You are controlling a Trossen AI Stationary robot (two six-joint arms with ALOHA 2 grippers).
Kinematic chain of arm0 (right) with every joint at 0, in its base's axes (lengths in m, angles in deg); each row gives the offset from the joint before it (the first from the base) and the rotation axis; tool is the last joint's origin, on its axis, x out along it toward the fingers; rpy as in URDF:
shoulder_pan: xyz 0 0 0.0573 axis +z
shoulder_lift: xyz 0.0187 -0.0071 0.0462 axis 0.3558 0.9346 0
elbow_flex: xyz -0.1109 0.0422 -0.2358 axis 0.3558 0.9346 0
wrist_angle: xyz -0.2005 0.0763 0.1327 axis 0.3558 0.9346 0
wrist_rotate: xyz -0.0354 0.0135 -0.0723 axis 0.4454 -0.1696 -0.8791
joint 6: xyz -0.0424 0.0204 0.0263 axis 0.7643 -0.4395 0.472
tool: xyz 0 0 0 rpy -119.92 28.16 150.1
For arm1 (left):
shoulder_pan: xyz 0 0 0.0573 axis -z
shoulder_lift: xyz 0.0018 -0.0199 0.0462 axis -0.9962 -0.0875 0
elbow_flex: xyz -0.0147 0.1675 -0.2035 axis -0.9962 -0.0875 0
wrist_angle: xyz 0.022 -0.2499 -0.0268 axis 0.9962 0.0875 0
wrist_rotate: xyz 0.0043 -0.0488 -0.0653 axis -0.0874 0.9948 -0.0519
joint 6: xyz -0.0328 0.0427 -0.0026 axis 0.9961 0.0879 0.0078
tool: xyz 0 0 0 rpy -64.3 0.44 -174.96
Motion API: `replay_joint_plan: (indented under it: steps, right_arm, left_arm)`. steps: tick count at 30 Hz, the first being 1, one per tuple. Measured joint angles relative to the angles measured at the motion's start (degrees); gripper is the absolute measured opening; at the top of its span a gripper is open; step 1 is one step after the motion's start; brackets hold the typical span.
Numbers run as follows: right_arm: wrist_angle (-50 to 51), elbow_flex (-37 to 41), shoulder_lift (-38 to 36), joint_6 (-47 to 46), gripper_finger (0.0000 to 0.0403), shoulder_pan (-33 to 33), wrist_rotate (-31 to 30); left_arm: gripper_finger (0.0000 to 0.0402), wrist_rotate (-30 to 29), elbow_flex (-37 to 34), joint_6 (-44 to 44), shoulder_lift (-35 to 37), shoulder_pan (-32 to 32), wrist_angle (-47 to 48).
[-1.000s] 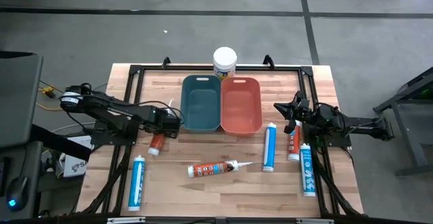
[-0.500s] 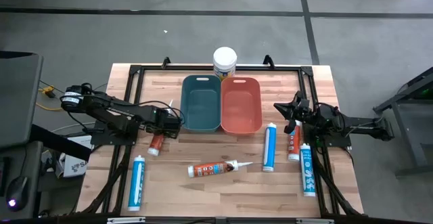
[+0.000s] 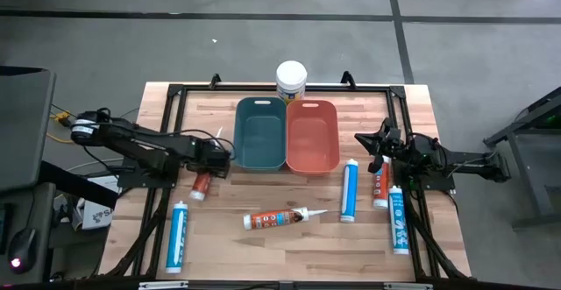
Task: Pick & place silicon tubes, Sealant and Lysol wipes
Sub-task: Put the top left orange sealant into the blue bin
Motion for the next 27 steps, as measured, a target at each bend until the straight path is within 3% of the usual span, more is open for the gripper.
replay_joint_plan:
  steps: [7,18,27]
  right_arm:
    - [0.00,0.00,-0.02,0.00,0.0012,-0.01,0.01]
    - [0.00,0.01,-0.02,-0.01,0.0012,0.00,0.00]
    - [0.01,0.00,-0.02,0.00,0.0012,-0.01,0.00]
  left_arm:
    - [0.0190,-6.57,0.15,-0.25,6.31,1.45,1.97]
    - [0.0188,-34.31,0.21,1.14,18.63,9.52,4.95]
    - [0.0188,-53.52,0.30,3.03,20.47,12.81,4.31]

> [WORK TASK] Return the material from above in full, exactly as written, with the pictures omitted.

> [SOLUTION]
You are controlling a Trossen AI Stationary robot (two six-joint arms with ALOHA 2 grippers).
Kinematic chain of arm0 (right) with every joint at 0, in its base's axes (lengths in m, angles in deg); each row gives the offset from the joint before it (the first from the base) and the rotation axis; tool is the last joint's origin, on its axis, x out along it toward the fingers; rpy as in URDF:
shoulder_pan: xyz 0 0 0.0573 axis +z
shoulder_lift: xyz 0.0187 -0.0071 0.0462 axis 0.3558 0.9346 0
elbow_flex: xyz -0.1109 0.0422 -0.2358 axis 0.3558 0.9346 0
wrist_angle: xyz -0.2005 0.0763 0.1327 axis 0.3558 0.9346 0
wrist_rotate: xyz -0.0354 0.0135 -0.0723 axis 0.4454 -0.1696 -0.8791
joint 6: xyz -0.0424 0.0204 0.0263 axis 0.7643 -0.4395 0.472
tool: xyz 0 0 0 rpy -119.92 28.16 150.1
For arm1 (left):
shoulder_pan: xyz 0 0 0.0573 axis -z
shoulder_lift: xyz 0.0018 -0.0199 0.0462 axis -0.9962 -0.0875 0
elbow_flex: xyz -0.0147 0.1675 -0.2035 axis -0.9962 -0.0875 0
wrist_angle: xyz 0.022 -0.2499 -0.0268 axis 0.9962 0.0875 0
wrist_rotate: xyz 0.0043 -0.0488 -0.0653 axis -0.0874 0.9948 -0.0519
joint 6: xyz -0.0328 0.0427 -0.0026 axis 0.9961 0.0879 0.0078
tool: xyz 0 0 0 rpy -64.3 0.44 -174.96
Motion API: `replay_joint_plan: (indented under it: steps, right_arm, left_arm)`. steps: tick count at 30 Hz, the first being 1, one per tuple. Measured joint angles relative to the angles measured at the motion's start (degrees); gripper is the absolute measured opening; at the top of its span a gripper is open; step 1 is one step after the motion's start; brackets hold the typical span.
Numbers run as follows: right_arm: wrist_angle (-50 to 51), elbow_flex (-37 to 41), shoulder_lift (-38 to 36), joint_6 (-47 to 46), gripper_finger (0.0000 to 0.0403), shoulder_pan (-33 to 33), wrist_rotate (-31 to 30); left_arm: gripper_finger (0.0000 to 0.0402), wrist_rotate (-30 to 29), elbow_flex (-37 to 34), joint_6 (-44 to 44), shoulder_lift (-35 to 37), shoulder_pan (-32 to 32), wrist_angle (-47 to 48).
[-1.000s] 
[-0.500s] 
[+0.000s] 
Task: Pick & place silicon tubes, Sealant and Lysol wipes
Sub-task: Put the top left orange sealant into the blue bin
Motion for the next 27 steps, as measured, a target at each bend until the straight path is within 3% of the usual span, more is open for the gripper.
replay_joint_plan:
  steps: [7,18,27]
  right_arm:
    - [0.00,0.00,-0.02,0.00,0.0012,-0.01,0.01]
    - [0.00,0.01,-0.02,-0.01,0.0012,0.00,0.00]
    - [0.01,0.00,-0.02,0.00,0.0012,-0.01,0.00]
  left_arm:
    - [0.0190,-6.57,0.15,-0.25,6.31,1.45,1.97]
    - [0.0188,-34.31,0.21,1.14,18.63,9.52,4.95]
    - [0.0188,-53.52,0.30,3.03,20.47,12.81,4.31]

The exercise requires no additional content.